Arbitrage is part of the lifeblood of the international capital markets. By hunting down discrepancies in the pricing of equities, currencies and other financial instruments, traders supposedly provide the benefits of liquidity and easier price discovery for longer-term investors.
Companies and financial institutions are also not averse to a bit of arbitrage when it suits them. Here the source of price discrepancy is a regulation or rule that determines a particular capital structure or cost in a particular legal jurisdiction. If a company perceives a discrepancy between two jurisdictions in which it does business, it can do a number of things. It can go 'regulator shopping', finding the friendliest regime in which to do business and optimising its structure accordingly. Or, it can deploy capital markets tools to obtain an economic or competitive benefit from the discrepancy.
Regulators, and tax authorities, try to identify these techniques and eliminate them.
A classic example comes from banking regulation. In the late 1980s, bank regulators came up with 'Basel I', a capital framework that required banks to hold a fixed percentage of capital against outstanding loans. In the 1990s, banks developed 'economic capital' that incorporated the risk of default, and was often wildly at odds with regulatory requirements.

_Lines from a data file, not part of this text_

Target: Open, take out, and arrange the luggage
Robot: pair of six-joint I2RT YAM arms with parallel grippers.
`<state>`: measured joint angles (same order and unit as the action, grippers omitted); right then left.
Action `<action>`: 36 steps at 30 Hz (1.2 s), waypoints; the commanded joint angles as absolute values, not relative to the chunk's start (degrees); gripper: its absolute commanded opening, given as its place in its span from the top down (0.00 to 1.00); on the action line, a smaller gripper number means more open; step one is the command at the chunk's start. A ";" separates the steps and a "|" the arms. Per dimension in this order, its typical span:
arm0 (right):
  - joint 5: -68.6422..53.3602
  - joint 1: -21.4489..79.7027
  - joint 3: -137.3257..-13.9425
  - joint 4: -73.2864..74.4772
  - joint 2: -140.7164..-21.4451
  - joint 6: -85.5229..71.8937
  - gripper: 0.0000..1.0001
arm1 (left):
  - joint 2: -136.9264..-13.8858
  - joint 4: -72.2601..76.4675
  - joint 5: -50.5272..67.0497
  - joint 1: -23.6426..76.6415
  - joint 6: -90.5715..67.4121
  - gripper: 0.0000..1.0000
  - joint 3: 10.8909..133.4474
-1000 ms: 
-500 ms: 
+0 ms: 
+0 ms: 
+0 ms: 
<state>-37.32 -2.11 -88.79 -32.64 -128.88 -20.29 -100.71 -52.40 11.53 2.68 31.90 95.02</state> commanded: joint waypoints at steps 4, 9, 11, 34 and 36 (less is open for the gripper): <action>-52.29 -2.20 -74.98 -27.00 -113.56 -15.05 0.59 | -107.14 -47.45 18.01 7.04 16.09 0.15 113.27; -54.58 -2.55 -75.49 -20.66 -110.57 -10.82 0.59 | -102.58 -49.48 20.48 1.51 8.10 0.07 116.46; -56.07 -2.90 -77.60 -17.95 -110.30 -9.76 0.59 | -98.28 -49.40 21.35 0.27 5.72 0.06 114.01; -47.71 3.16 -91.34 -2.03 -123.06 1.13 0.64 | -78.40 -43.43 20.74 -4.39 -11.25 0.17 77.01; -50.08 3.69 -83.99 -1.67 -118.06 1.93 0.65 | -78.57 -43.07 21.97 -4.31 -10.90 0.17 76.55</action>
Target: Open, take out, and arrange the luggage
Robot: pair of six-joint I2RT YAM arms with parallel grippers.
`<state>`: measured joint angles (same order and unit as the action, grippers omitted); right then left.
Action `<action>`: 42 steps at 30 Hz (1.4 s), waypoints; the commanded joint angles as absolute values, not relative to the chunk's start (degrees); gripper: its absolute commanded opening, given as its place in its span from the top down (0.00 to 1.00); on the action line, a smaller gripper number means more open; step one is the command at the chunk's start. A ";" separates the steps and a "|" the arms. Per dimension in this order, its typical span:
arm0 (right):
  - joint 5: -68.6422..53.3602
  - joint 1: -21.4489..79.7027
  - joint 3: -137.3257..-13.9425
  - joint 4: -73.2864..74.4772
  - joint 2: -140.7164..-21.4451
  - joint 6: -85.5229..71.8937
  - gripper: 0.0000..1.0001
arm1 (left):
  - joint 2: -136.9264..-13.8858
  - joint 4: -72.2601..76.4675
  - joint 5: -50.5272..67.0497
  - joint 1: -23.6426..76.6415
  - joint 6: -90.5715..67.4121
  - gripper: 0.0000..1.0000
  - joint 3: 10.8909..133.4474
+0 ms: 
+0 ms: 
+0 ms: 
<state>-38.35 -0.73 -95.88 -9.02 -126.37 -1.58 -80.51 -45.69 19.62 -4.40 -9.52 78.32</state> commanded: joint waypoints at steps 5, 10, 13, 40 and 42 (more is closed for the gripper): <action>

Sophisticated banks then set up securitisation programmes to sell the least risky loans (which tied up regulatory capital) and keep the riskier ones. Spotting this, banking regulators introduced Basel II, which aligns regulatory capital far more closely with economic capital.
It is probably too early to say whether Europe's Solvency II process will deliver the same kind of evolution for insurers. However, with the growing use of economic-based or market-based valuation, insurers are becoming increasingly aware of the deadweight effect of outdated regulatory capital requirements, and are making noises about it.
Witness the recent complaints being made to the UK's Financial Services Authority about what many see as an over-prudent interpretation of current EU directives in the Peak I statutory regime. The growing public presence of the CRO Forum is another sign of impatience.
But it is worth remembering that if insurance securitisation was at a more developed stage, insurers might give up on lobbying and simply follow the regulatory capital arbitrage path taken by banks. By contrast, arbitrage seems to be alive and well in the pensions world.
Witness the differing actions being taken by corporate pension sponsors in the UK and Germany. In the UK, FRS17 valuation is finally becoming mandatory, and there is no escape. The result is a series of enormous revaluations, deficit reductions, and on occasion, substantial share price movements.
In Germany the situation is far more placid. True, some German companies have been making large payments of cash into newly established contractual trust arrangements (CTAs), but there the resemblance to the UK ends. A phenomenon that puzzles some observers, CTAs are entirely voluntary off-balance sheet vehicles that ringfence pension assets against liabilities.
A possible motivation for CTAs is arbitrage - of credit ratings agencies and IAS19 accounting rules - which both only recognise pension liabilities when they are on-balance sheet.
Another form of pensions arbitrage is being mooted in the UK, where investment banks, private equity groups and hedge funds are considering entering the growing market in pension buyouts. The incumbent providers in this market are insurers that charge for buyouts on the basis of being required to hold regulatory capital by the FSA.
Some of the new entrants are said to be negotiating with the UK Pensions Regulator in order to sidestep the FSA completely. If this happens, it will be an embarrassment for the FSA and will raise eyebrows abroad, where the split between UK life and pensions regulation has been criticised. In the world of life and pensions, arbitrage seems to be alive and well.